Practice is especially key with a fresh meat bout (game), “the Baby Doll Brawl,” hosted by the GTA Rollergirls (GTAR) is just around the corner…..on June 12 at the Ted Reeve Arena. Not sure if I will be able to go because I still have to take my minimum skills test, but it’s a good way for new players to be introduced to the game without really getting smoked by some hardened derby hellion. Cheers to GTAR for the idea!
Derby: a feminist sport?
My team, the Rollergettes, is named after the Suffragettes; our team colours, purple, green and white were taken from the original Women’s Social and Political Union. Our team and the philosophy of the league, “The Right to Roll” links us with the historical roots of the struggle for women’s empowerment.
Derby, in Toronto at least, is a women’s only sport with a strong DIY ethic. It is very inclusive; all women are welcome, no matter their shape, size, or previous athletic ability. Women who are above average weight, who may not have been encouraged to take part in traditional athletics, can take part here without judgment. Derby outfits are often bright, gaudy colours that call attention to and even accentuate fuller hips, butts , and other areas that Cosmo Magazine would consider “trouble spots.” (shout out to Sir Miz-A-Lot!) It is an atmosphere that celebrates real women, and therefore allows players to feel comfortable wearing flamboyant “look at me!” costumes despite their size.
The most significant feminist aspect of the sport is that women are encouraged to be aggressive… which goes against a lifetime of gendered socialization. As women, defeating someone else physically is normally frowned upon; hardly ladylike and overall unsavory behavior. Players have to resist the temptation to say “I’m sorry” after delivering a big hit and taking someone out. “There’s no sorry in derby!” is shouted at anyone who makes the rookie mistake of apologizing for nailing someone else to the floor (the scolding sometimes even comes from the person laid out on the ground herself). Derby gives women the chance to ditch the everyday expectations of femininity at the door; the flat track is a matrix of blurred gender norms. You can see this in many of the derby names: Attila the Honey, Balls Out Betty, Little Mary Switchblade, Goldie LockNLoad… and too many more awesome derby names to list that show a blending of girly sweetness and masculine violence. Yet it’s worth mentioning that unlike some of the other hyper-masculine douchey floor hockey teams I have played on, our derby team is not necessarily about winning (although make no mistake that we do want to win, and we will destroy everything in our path to do so) ; it’s more about getting out there and doing it.
Men in a Girl’s World
All of the players are women of course, but we do have some involvement of men in our league. In my observation from the Rollergettes, men play secondary roles by participating as referees, skating instructors, gear fixers, etc. So far as I have observed, in derby, as in many women’s movements, men are allies but are not encouraged to take leadership roles.

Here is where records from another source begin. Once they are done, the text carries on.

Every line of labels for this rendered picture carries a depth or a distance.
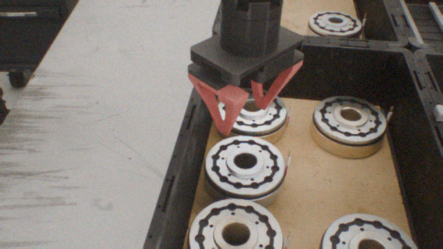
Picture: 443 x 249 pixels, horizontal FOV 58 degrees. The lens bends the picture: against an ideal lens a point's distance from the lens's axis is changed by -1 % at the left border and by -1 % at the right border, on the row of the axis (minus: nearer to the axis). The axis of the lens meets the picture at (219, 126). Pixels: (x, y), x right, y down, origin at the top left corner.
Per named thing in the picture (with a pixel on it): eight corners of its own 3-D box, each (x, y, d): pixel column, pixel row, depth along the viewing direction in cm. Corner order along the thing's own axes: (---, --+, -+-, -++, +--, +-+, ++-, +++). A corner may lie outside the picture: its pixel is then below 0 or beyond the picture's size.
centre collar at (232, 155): (266, 178, 50) (266, 174, 49) (225, 178, 50) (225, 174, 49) (262, 149, 53) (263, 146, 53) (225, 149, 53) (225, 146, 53)
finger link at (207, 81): (187, 126, 45) (184, 53, 39) (232, 99, 49) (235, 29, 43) (230, 158, 42) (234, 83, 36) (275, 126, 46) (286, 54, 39)
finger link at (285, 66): (210, 112, 47) (211, 40, 41) (252, 87, 51) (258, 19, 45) (254, 142, 44) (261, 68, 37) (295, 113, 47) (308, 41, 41)
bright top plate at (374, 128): (393, 146, 55) (394, 142, 54) (318, 142, 55) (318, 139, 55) (376, 99, 62) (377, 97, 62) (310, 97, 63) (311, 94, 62)
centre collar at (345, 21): (349, 29, 78) (349, 26, 77) (323, 28, 78) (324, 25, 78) (346, 17, 81) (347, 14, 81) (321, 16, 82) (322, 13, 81)

Regardless of their lesser roles, none of the men are considered our “b*tch”…. but being part of our team is a privilege that they are expected to work for.
Wadeaminute is a ref for the Rollergettes. As a retired pro-BMXer, PhD, self-identified feminist, and all around cool dude, I asked him about his thoughts on men in derby. Firstly, Wade made it clear that he can only speak for himself and not on the behalf of other men, thereby gently reminding me of how unfair it is to ask someone to speak on behalf of, or single-handedly represent, their gender. Sha-zam!
Wade likes the fact that roller derby is a female-only sport, and thinks it would be cool if women were running the whole show. However he sees that men can play a supportive role. “I am not trying to lead anything; I am facilitating, supporting and participating,” he told me. Right now many of the refs, announcers, and some coaches are men, but he believes that the natural evolution of the sport will lead to these roles being filled by women too. In his view, particular types of athleticism and sporting practices are often not encouraged in women’s lives. As a result, fewer women have experience in both these sorts of coordination and the associated strategic coaching that many more men might have been exposed to. Of course it’s not that women are not capable; it’s a matter of being gendered and socialized differently.
Wade further commented on the “male gaze.” He acknowledges that some men are interested in derby in so far as they think they will get to ogle hot chicks in fishnets on roller skates; therefore he is extra conscious of being respectful. He says, “when the women are stretching, I am conscious of not watching, and turn my gaze away. I do not want to embody or represent a predatory male presence or anything that would make the venue less of a safe, women-kicking-ass-positive space.”
Obviously, derby is rad. It is an empowering sport with a place for all women, big or small, and our allies.